Soup Is Hot!

The ultimate comfort food, soup is in the news! Whether it’s an old favorite that’s been around for years, a familiar soup with a new twist, or a beloved classic from grandmother’s kitchen, we love them all.

On the home front, as we’ve been overusing our kitchens for the last ten months, soup has enjoyed new levels of appreciation and popularity. (Or whatever word you think best…I like “stardom.”) Foodies and aficionados who scan popular food magazines will have no trouble finding what’s in and what’s hot—soup-wise, that is. Our favorites magazines do all the work us.

Everyone knows the story of Stone Soup, which to me should be a classic. When you read to children about where food comes from and how to cook it, they become intrigued and eager to learn more. I’ve also noticed that children get the message to share quickly. Even if they know nothing about cooking, they beam and delight at the idea that a little of this and a little of that (like the soldiers in the story) is what makes the magic.

Soup is magical for keeping all the nutrients in the pot. What a gift. (But as you know I’m fond of saying, that’s another post just waiting to be told.)

Here’s a list of some hot and trendy soups to get your started:

  1. Green or Red Chili Soup with Crispy Corn Chips
  2. Broccoli Cheese Soup (find it at Ask Chef Phyllis)
  3. Chicken Noodle Soup (the classic)
  4. Pork and Mushroom Broth
  5. Ham and Chickpea Stew
  6. Butternut Squash Soup
  7. Black Bean, Fennel, and Sweet Potato Soup (find it at Ask Chef Phyllis)
  8. Chicken and Rice Soup with Garlic Sauce
  9. Coconut Lentil Soup
  10. Beef and Bacon Soup
  11. Creamy Homestyle Tomato Soup (great for kids)
  12. Ribollita Soup from Northern Italy
  13. Old-Fashioned Split Pea Soup with Ham (find it at Ask Chef Phyllis)
  14. Tuscan Kale Soup
  15. Vegetable Chowder
  16. French Barley Soup

Now I would like to introduce you to two new versions of classic soups.

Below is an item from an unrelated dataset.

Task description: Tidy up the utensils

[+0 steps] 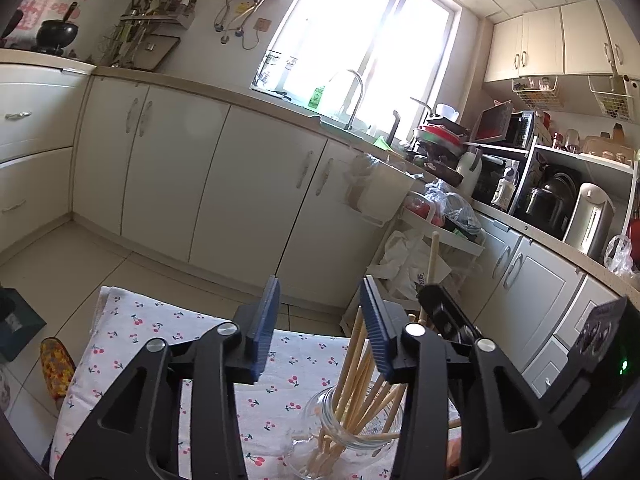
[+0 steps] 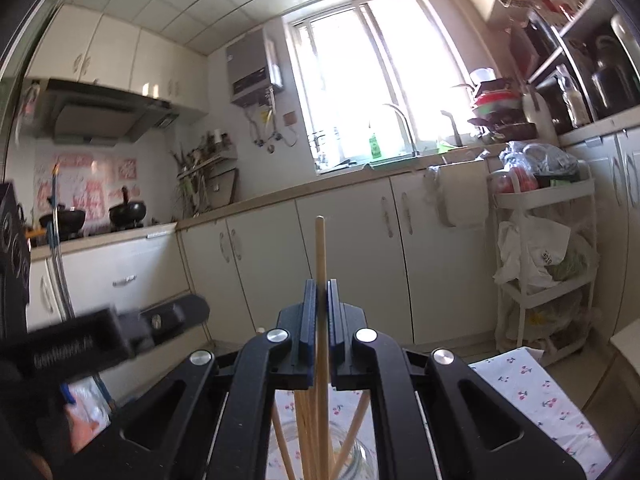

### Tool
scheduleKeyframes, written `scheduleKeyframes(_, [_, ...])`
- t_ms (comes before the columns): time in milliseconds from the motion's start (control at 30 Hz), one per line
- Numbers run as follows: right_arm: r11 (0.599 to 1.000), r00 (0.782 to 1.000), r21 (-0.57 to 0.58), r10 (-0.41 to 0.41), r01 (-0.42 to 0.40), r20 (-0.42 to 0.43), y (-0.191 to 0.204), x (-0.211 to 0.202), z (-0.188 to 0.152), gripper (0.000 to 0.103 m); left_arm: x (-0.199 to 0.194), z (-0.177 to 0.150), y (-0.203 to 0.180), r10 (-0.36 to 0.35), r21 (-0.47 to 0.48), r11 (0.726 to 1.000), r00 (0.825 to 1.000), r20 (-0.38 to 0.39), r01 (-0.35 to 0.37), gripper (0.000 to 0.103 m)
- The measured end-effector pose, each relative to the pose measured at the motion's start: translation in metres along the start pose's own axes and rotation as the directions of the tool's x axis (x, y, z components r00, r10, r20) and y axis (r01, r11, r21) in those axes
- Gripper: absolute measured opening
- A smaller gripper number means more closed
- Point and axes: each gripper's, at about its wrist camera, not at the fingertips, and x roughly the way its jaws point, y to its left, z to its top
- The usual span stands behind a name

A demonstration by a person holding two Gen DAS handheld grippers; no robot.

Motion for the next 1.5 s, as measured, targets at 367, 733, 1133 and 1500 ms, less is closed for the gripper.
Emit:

First is Manhattan Vegetable Chowder, which has okra, an often-overlooked vegetable in soups. Second is French Barley Soup—although it’s made without beef, it’s rich and flavorful.

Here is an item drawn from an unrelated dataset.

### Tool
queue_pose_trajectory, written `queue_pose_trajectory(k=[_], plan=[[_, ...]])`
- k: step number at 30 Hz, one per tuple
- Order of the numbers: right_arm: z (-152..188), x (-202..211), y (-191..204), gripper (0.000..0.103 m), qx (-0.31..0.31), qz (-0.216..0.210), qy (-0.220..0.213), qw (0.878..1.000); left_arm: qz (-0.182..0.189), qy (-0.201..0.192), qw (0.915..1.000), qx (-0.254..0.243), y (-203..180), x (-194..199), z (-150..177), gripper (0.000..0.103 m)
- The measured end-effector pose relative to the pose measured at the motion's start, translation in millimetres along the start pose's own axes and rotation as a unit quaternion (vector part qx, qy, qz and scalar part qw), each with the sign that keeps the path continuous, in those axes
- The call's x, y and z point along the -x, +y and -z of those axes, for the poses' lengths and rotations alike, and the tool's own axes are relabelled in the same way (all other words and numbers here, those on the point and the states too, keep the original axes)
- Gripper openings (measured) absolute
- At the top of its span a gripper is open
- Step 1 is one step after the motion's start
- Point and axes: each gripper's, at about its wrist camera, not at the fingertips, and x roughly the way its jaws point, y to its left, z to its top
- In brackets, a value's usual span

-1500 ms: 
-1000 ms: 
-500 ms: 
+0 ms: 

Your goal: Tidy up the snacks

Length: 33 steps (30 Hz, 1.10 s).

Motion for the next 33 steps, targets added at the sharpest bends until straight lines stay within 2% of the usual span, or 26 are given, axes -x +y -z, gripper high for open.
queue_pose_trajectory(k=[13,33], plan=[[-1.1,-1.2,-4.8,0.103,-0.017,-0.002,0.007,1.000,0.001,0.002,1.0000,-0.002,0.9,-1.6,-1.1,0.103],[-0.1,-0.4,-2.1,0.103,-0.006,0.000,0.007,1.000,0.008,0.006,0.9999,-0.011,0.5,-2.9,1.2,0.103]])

Manhattan Vegetable Chowder

—Makes about 8 cups.

4 tablespoons (¼ cup) butter
2 tablespoons olive oil
1 quart okra, sliced (frozen will work)
2 cups diced celery (including green tops)
1 green pepper, diced
1 red pepper, diced
1 medium onion, diced
1 medium potato, diced
1 (15 oz.) can petite-diced fire roasted tomatoes
1 teaspoon honey

1 teaspoon each salt and pepper (or to taste)
½ teaspoon each Hungarian paprika and dried thyme
6 cups simmering water (just under boiling)


  1. Heat butter and olive oil in a large soup pot. Add okra, celery, green and red peppers, onion, and potato to pot. Sauté or stew the vegetables until tender.
  2. Add tomatoes, honey, salt and pepper, paprika, and thyme. Next, and the simmering water.
  3. Cook, covered, for 30–60 minutes. Stir often.
  4. Serve with steamed rice or cooked fish, chicken, or bacon, if desired.

French Barley Soup

Chef’s note: If you want a blended, creamy soup, use an immersion blender to grind some (but not all) of the barley. This soup has an unusual texture and mouth feel that is very comforting. It makes a rich and satisfying a light dinner or a fun late lunch with your lady friends. Pass the flavored croutons, please!

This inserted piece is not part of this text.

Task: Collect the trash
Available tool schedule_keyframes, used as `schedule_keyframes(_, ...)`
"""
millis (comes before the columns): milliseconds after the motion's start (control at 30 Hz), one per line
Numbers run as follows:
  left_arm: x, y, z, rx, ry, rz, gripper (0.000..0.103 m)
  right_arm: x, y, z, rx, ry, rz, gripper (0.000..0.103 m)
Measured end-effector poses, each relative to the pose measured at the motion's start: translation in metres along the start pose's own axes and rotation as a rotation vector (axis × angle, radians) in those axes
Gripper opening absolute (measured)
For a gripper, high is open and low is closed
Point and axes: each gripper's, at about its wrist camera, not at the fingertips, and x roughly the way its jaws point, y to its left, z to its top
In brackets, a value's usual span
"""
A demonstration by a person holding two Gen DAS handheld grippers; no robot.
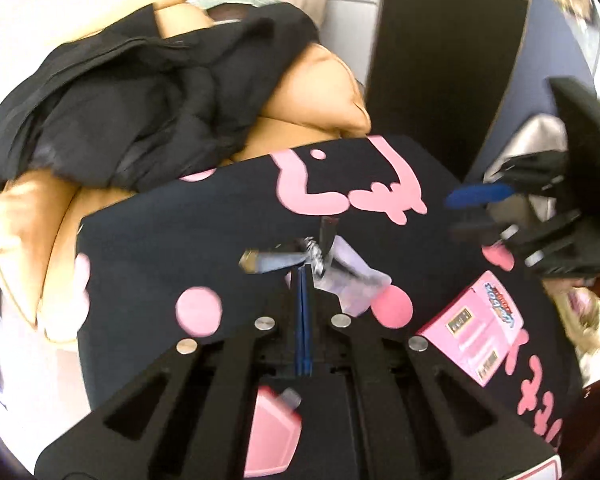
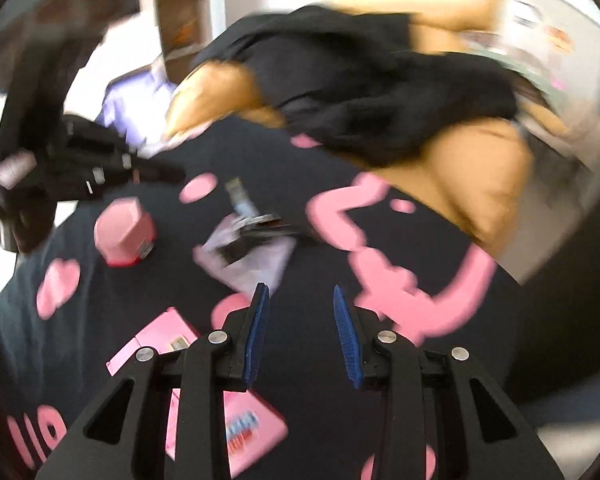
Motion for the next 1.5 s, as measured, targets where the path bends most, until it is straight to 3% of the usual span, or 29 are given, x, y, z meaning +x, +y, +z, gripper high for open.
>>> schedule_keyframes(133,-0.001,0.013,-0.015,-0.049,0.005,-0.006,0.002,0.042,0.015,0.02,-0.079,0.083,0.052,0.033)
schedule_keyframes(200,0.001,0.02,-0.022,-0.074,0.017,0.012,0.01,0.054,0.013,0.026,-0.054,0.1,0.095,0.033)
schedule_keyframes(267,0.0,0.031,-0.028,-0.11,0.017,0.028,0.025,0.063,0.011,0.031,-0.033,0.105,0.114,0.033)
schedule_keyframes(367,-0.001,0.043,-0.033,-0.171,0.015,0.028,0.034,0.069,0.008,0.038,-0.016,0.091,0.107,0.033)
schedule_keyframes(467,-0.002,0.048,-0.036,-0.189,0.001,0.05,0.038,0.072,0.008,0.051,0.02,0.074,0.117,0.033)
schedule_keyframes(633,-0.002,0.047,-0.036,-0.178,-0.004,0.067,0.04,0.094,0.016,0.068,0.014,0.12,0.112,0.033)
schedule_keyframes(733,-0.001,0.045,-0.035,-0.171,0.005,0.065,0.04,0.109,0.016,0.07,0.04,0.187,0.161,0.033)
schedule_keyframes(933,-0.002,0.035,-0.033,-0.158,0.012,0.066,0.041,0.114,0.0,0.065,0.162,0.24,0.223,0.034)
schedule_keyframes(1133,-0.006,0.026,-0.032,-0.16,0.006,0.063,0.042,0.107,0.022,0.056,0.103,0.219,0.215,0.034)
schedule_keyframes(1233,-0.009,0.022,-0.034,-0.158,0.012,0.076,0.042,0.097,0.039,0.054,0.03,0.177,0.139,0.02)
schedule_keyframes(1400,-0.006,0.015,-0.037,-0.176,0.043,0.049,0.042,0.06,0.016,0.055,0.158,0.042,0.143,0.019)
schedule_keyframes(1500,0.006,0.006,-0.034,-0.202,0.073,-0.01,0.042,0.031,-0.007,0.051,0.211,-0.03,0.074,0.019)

3 tablespoons salted butter, duck fat, or salted pork fat
½ cup barley
1 medium onion, diced finely
1 quart or more hot vegetable or chicken stock, plus more if necessary
3 egg yolks (or 2 whole eggs and 1 yolk), well beaten
1–1½ cups table cream or half & half
2 tablespoons fresh-chopped Italian parsley
1 cup sauteed mushrooms (see below)
1 teaspoon black pepper

For the sauteed mushrooms:
1 cup chopped mushrooms
3 tablespoons butter
½ teaspoon each lemon juice and zest


  1. In a medium sauce pan, melt the butter, duck fat, or pork fat. Add barley and onion. Agitate the pan to coat with the hot fat.
  2. Add the hot stock. Cover the pan and cook until barley is tender, about 30 to 35 minutes. (If the barley is dry, add some stock.)
  3. Remove from heat and add eggs and cream or half & half. Return to the stovetop and bring to a simmer. (Do not let it come to a boil.)
  4. Make sauteed mushrooms: Melt butter in pan. Sauté mushrooms until brown, then add lemon juice and zest.
  5. Add parsley and mushrooms (along with any liquid). Add black pepper. Taste to correct seasonings and serve immediately.
  6. If desired, serve with crispy French bread smeared with lots of sweet butter.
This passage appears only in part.